Cada dos semanas ha muerto un integrante del Ejército en acciones de francotiradores en el Catatumbo, y son recurrentes los ataques a puestos militares y de la policía, lo que hace de Catatumbo, Cúcuta y el área metropolitana uno de los territorios de mayor conflictividad en este 2021.
No son hechos aislados. Toda la frontera se ha convertido en tierra de nadie. La Fundación Paz y Reconciliación ha documentado la presencia de 27 grupos ilegales, 13 de los cuales son de origen extranjero, que trafican con armas y drogas, controlan los pasos fronterizos, someten a esclavitud sexual a los migrantes, especialmente a mujeres y menores de edad, vinculan a los habitantes de lado y lado de la frontera a actividades económicas ilegales, atentan contra la población civil y eventualmente se enfrentan a las fuerzas militares de los dos países.
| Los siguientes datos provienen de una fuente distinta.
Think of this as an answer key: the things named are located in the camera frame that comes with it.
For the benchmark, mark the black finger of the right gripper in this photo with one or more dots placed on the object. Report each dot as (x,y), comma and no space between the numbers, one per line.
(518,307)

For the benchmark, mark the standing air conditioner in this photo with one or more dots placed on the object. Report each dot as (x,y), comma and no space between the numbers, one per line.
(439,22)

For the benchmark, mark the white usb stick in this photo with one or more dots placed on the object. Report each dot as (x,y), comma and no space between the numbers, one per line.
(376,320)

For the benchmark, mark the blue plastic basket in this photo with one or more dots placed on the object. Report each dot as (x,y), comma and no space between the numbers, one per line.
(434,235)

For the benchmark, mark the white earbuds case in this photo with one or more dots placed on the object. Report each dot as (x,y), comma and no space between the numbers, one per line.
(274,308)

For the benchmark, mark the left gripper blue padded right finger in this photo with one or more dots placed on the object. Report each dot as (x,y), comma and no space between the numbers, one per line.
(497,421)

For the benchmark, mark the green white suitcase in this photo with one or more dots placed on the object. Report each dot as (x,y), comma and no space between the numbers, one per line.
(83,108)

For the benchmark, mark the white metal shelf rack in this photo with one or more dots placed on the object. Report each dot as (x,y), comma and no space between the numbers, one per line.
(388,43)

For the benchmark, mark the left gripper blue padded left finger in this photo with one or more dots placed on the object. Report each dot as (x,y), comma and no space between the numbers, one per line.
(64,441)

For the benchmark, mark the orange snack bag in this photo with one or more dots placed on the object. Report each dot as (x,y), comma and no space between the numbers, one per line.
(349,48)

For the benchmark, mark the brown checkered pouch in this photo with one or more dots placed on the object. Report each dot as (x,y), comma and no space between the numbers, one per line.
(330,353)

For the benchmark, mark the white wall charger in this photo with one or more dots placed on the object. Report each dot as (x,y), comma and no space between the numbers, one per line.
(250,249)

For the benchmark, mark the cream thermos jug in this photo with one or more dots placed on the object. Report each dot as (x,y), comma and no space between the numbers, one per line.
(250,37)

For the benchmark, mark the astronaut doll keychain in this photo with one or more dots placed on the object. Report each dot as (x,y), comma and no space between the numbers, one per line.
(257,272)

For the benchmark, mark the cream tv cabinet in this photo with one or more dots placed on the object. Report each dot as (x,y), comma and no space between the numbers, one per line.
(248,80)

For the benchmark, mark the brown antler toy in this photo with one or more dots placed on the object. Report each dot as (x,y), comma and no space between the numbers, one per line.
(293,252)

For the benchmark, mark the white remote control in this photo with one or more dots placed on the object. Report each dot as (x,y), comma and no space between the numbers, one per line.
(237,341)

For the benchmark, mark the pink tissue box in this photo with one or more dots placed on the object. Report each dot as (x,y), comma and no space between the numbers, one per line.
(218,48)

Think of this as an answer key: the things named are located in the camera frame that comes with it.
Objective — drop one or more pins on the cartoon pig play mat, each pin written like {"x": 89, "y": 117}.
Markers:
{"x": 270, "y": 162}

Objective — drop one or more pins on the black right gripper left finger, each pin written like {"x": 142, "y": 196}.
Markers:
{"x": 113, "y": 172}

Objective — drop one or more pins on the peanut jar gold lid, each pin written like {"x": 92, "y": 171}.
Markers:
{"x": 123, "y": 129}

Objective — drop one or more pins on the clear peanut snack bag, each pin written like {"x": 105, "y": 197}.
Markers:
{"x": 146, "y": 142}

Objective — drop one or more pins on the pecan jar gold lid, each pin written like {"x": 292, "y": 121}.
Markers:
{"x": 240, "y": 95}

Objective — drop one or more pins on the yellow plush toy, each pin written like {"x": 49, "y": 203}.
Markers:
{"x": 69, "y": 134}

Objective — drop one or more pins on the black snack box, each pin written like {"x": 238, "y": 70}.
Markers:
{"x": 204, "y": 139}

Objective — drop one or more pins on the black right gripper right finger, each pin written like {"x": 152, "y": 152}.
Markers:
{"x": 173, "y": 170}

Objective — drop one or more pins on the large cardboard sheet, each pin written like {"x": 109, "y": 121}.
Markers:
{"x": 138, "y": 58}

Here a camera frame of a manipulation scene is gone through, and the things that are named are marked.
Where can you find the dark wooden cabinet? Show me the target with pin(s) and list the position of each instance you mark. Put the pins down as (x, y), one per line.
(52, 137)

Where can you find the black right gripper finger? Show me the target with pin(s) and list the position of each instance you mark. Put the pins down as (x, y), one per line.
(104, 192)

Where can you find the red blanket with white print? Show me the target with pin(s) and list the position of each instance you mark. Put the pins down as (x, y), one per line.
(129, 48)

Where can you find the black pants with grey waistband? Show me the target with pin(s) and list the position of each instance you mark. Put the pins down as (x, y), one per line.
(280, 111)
En el trasfondo de esta situación está la ruptura de todos los puentes diplomáticos y la ausencia de estrategias concertadas entre las fuerzas militares y de inteligencia de los dos países.
También la grave interferencia que sufrió el proceso de paz y reconciliación de Colombia con la llegada del presidente Duque, la pobre implementación de los acuerdos de paz firmados en la Habana y las enormes tensiones entre el Palacio de Nariño y el Palacio de Miraflores.
Igualmente, la fallida política antidrogas en una región especialmente fértil para los sembrados de coca. Por último, la negativa del Eln y el Gobierno a sentarse en una mesa de negociación.